The shuttered Poverty Center was also wholly privately funded. Nonetheless, the Board of Governors voted in February to force the Center to close, saying it did not serve the academic mission of the university and should not be housed there.

The Center on Poverty, founded in 2005 by former U.S. Sen. John Edwards between his two presidential bids, was one of three university-based centers the Board voted to close. The others were East Carolina University's North Carolina Center for Biodiversity, and North Carolina Central University's Institute for Civic Engagement and Social Change. More than 200 others passed the Board's review process.

The chairman of the working group that recommended the closures denied at the time that the recommendations were politically motivated, noting that the mission of the UNC system is education and research, and the targeted centers didn't serve that mission effectively.

However, Nichol, a distinguished professor at the UNC School of Law, and a frequent and outspoken critic of the state's current Republican leaders, said at the time that the decision reeked of politics, an assessment with which former UNC law school Dean Jack Boger agreed.

Nichol said he was warned his op-ed columns criticizing Republicans for cutting unemployment benefits and changing elections laws were making lawmakers angry, and that he would be targeted if he didn't pipe down.

"[W]e have sought to focus a meaningful light on the challenges of poverty and to push back against policies that foster economic injustice," Nichol wrote Friday on the Facing South blog. Those efforts, as you know, have led the UNC Board of Governors to close the Poverty Center. But poverty is the enemy in North Carolina. Not a tiny, privately-funded Poverty Center."

Asked to comment, UNC Board of Governors spokeswoman Joni Worthington responded, "The Center has been closed and Chairman Fennebresque understands that Professor Nichol is back in the classroom teaching a full load. His research interests and the private funds that support them are not within the purview of the Board of Governors."

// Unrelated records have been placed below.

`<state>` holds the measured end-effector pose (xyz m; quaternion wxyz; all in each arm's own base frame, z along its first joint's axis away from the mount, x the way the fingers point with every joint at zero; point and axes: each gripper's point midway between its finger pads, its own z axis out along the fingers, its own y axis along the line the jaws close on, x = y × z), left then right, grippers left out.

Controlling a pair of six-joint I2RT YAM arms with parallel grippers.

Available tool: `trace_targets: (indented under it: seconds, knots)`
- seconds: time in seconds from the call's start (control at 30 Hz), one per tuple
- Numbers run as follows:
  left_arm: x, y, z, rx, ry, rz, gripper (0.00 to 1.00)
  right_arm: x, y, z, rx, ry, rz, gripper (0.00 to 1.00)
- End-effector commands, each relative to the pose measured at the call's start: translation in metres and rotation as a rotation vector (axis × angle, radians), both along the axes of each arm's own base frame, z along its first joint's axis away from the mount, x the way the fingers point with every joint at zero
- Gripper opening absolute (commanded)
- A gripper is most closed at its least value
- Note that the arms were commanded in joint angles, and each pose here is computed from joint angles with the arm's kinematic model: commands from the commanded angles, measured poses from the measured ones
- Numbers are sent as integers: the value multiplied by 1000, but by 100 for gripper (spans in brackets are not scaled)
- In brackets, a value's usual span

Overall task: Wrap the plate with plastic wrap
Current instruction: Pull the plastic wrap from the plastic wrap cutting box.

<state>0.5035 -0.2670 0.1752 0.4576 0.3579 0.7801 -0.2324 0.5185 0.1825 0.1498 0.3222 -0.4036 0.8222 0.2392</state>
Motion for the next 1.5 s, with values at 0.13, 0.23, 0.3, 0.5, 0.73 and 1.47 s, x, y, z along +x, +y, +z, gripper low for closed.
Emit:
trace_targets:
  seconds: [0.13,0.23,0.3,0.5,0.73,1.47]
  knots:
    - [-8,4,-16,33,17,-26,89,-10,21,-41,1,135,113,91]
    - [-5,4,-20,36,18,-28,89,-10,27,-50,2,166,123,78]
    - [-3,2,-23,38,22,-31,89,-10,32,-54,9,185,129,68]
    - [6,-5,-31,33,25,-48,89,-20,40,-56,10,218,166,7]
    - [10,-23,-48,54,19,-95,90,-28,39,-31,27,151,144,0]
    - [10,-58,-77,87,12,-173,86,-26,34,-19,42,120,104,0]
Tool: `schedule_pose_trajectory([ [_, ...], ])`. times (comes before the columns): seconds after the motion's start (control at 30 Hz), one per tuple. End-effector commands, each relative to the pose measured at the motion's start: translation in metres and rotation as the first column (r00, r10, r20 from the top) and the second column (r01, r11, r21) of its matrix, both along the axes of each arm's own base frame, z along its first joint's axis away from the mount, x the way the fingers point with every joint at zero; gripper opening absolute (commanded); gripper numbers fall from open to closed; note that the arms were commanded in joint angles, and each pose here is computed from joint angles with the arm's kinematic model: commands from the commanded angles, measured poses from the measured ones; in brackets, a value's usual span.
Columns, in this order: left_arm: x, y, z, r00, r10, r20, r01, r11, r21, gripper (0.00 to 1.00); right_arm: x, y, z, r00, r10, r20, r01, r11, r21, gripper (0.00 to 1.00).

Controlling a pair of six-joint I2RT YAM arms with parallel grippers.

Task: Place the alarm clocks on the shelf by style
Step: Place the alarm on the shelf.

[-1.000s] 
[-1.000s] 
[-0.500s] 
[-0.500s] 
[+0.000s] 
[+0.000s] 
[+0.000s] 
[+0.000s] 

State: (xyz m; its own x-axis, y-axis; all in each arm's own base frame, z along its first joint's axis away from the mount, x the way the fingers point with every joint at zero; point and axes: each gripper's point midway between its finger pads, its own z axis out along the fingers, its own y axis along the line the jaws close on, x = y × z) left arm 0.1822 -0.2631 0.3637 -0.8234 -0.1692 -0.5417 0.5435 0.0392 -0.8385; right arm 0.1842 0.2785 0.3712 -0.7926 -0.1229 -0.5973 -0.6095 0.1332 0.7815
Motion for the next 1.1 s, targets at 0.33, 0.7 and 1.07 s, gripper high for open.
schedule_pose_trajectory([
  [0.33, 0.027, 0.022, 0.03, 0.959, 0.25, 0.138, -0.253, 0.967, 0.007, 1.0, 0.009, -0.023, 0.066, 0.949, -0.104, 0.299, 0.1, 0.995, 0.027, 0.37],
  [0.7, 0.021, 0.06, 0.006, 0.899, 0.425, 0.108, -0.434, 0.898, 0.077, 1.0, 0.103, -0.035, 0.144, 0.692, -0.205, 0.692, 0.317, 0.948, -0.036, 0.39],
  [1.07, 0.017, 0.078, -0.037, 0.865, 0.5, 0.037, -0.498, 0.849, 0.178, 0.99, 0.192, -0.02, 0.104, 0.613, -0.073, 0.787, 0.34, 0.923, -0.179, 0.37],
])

Nichol critic Francis DeLuca, director of the conservative Civitas Foundation, responded that it "must be nice to get paid over $210,000 a year by the taxpayers of North Carolina to supposedly teach Law, yet have enough time to fund raise and run a nonprofit?

I know how much time it takes to administer a nonprofit and to fund raise and I can tell you I don't have time to do another job," DeLuca said via email. "We will never know how much state tax payers support they get to help with this nonprofit because of the lack of transparency of the law school and UNC."

Just two weeks ago, during the Senate's floor debate on its budget, Senate Rules Chairman Tom Apodaca, R-Henderson, moved unexpectedly to strip UNC Law of $3 million of its funding in the Senate budget, giving the money to a health clinic in western NC instead.

Sen Mike Woodard, D-Durham, called it the "Gene Nichol transfer amendment," but Apodaca later denied it was politically motivated.